What is expected
In the records below, find the line that contains "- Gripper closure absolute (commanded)" and the line that contains "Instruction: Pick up". Set down exactly those lines and every line between them, and nothing more.

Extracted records
__________________________________________________

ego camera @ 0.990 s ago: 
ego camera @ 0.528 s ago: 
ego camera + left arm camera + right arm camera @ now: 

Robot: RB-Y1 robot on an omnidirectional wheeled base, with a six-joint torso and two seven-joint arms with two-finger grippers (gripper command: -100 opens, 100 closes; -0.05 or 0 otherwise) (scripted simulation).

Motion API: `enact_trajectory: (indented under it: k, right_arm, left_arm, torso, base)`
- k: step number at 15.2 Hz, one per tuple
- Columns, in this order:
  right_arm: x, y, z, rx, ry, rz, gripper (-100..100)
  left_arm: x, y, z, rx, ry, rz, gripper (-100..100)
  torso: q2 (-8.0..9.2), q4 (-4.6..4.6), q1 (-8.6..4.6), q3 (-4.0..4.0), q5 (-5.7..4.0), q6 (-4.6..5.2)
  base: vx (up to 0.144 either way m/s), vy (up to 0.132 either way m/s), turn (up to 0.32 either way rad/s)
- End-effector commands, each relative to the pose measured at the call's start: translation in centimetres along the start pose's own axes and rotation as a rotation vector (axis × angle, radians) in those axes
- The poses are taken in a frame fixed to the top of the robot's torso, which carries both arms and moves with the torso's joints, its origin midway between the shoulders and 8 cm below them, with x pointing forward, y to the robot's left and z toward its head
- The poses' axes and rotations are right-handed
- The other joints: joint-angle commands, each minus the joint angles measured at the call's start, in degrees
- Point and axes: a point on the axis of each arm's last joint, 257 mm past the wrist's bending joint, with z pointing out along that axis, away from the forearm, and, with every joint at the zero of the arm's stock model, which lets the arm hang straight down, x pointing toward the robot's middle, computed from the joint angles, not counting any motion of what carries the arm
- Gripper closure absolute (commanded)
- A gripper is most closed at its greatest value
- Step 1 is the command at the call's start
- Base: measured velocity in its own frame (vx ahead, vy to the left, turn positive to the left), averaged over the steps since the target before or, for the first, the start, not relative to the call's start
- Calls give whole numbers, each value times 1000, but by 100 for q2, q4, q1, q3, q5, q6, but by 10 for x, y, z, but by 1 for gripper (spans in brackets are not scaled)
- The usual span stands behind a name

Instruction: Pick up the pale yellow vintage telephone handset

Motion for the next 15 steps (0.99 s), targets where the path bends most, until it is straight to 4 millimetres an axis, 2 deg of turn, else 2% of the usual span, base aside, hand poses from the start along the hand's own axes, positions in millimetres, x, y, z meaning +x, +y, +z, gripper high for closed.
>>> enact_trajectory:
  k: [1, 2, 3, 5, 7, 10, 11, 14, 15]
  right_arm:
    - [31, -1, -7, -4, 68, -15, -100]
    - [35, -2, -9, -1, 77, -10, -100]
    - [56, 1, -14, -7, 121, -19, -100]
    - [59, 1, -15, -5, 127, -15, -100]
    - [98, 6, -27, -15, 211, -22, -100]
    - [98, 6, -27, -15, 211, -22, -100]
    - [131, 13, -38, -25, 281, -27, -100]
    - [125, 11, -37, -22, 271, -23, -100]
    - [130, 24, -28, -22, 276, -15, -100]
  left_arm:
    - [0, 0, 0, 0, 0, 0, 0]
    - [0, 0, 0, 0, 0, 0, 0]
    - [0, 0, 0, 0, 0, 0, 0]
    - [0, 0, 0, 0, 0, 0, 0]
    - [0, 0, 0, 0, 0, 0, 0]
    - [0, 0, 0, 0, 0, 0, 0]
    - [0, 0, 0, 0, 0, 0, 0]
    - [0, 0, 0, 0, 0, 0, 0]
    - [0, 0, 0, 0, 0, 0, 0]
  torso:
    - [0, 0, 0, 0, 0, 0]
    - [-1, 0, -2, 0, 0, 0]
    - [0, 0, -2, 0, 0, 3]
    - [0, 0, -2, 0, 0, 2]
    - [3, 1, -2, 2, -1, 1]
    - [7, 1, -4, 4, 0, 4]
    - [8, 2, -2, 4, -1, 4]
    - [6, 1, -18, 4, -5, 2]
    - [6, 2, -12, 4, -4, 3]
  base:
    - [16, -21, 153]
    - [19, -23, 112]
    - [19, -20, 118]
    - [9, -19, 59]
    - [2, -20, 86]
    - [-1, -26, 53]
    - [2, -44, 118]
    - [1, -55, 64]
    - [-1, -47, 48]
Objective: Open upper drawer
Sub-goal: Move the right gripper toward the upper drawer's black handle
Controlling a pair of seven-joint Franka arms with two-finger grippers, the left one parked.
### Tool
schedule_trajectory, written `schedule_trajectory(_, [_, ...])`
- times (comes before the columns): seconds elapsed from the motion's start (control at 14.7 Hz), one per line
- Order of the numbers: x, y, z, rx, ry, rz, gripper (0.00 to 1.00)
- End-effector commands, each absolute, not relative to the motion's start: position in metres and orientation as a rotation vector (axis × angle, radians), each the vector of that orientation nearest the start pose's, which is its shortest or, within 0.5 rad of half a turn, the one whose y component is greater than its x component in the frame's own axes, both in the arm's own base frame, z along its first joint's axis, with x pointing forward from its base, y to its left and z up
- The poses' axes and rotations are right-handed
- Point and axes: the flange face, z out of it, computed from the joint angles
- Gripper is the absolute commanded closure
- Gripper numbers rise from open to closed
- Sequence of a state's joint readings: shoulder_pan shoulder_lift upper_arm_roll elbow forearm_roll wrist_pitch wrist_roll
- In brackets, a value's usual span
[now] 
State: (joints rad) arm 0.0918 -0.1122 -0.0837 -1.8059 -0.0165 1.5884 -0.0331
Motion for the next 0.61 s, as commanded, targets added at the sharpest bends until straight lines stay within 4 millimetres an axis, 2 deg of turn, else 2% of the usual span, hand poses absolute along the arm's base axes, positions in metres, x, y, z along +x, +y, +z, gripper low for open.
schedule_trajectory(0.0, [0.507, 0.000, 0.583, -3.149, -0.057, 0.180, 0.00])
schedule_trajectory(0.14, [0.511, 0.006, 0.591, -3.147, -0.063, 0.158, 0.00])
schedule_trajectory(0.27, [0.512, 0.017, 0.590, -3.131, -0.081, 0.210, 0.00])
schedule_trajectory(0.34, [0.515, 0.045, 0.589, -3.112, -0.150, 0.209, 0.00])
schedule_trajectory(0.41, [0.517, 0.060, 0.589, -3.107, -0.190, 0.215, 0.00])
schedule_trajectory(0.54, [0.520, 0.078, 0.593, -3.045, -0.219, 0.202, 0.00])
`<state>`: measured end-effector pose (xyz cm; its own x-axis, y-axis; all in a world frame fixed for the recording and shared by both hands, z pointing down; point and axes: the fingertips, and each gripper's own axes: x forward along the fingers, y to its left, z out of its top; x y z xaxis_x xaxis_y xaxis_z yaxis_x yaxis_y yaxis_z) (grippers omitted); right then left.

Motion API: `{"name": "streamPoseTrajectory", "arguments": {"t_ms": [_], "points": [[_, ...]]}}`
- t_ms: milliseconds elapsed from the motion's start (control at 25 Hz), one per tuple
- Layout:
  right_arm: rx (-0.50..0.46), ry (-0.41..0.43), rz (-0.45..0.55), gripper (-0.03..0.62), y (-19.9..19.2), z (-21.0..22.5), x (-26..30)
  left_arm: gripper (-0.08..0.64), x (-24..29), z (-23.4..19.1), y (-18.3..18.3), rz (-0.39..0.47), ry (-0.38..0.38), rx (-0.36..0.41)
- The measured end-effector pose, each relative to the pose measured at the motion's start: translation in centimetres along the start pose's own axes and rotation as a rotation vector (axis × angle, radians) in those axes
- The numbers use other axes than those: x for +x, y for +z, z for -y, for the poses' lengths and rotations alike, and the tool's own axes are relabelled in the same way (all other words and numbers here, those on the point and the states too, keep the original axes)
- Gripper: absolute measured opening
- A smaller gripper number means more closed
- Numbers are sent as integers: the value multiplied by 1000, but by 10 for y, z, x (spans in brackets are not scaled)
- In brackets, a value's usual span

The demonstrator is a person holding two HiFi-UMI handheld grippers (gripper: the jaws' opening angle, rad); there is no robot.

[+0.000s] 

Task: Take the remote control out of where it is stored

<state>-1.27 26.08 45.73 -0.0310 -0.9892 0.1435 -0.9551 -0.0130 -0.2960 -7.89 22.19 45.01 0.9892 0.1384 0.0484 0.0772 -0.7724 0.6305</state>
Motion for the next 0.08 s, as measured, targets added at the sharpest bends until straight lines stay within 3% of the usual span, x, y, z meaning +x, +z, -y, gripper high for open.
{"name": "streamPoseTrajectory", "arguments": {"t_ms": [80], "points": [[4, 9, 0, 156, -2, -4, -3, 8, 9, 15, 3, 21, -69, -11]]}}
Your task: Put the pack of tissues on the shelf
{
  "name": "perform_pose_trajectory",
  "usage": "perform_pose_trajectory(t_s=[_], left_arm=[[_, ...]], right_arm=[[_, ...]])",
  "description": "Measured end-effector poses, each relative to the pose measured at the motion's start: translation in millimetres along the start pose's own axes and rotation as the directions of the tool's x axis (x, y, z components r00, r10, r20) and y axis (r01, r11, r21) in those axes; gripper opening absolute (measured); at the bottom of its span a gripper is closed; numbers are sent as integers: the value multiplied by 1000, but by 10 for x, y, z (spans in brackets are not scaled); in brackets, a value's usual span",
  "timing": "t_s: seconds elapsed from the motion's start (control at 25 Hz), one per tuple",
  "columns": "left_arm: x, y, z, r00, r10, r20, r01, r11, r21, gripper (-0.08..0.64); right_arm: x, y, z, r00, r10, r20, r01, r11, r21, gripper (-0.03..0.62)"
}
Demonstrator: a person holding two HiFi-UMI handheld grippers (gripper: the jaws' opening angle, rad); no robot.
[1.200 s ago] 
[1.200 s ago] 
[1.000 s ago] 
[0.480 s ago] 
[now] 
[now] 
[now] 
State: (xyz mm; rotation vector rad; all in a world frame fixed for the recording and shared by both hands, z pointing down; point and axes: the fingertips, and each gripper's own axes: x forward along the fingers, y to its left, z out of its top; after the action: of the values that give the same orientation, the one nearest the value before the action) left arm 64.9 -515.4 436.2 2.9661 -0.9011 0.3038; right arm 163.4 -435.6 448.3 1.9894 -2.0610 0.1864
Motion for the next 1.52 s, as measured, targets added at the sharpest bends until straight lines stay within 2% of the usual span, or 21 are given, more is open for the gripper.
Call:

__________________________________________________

Solution to the problem
- Gripper closure absolute (commanded)
- A gripper is most closed at its greatest value
- Step 1 is the command at the call's start
- Base: measured velocity in its own frame (vx ahead, vy to the left, turn positive to the left), averaged over the steps since the target before or, for the first, the start, not relative to the call's start
- Calls give whole numbers, each value times 1000, but by 100 for q2, q4, q1, q3, q5, q6, but by 10 for x, y, z, but by 1 for gripper (spans in brackets are not scaled)
- The usual span stands behind a name

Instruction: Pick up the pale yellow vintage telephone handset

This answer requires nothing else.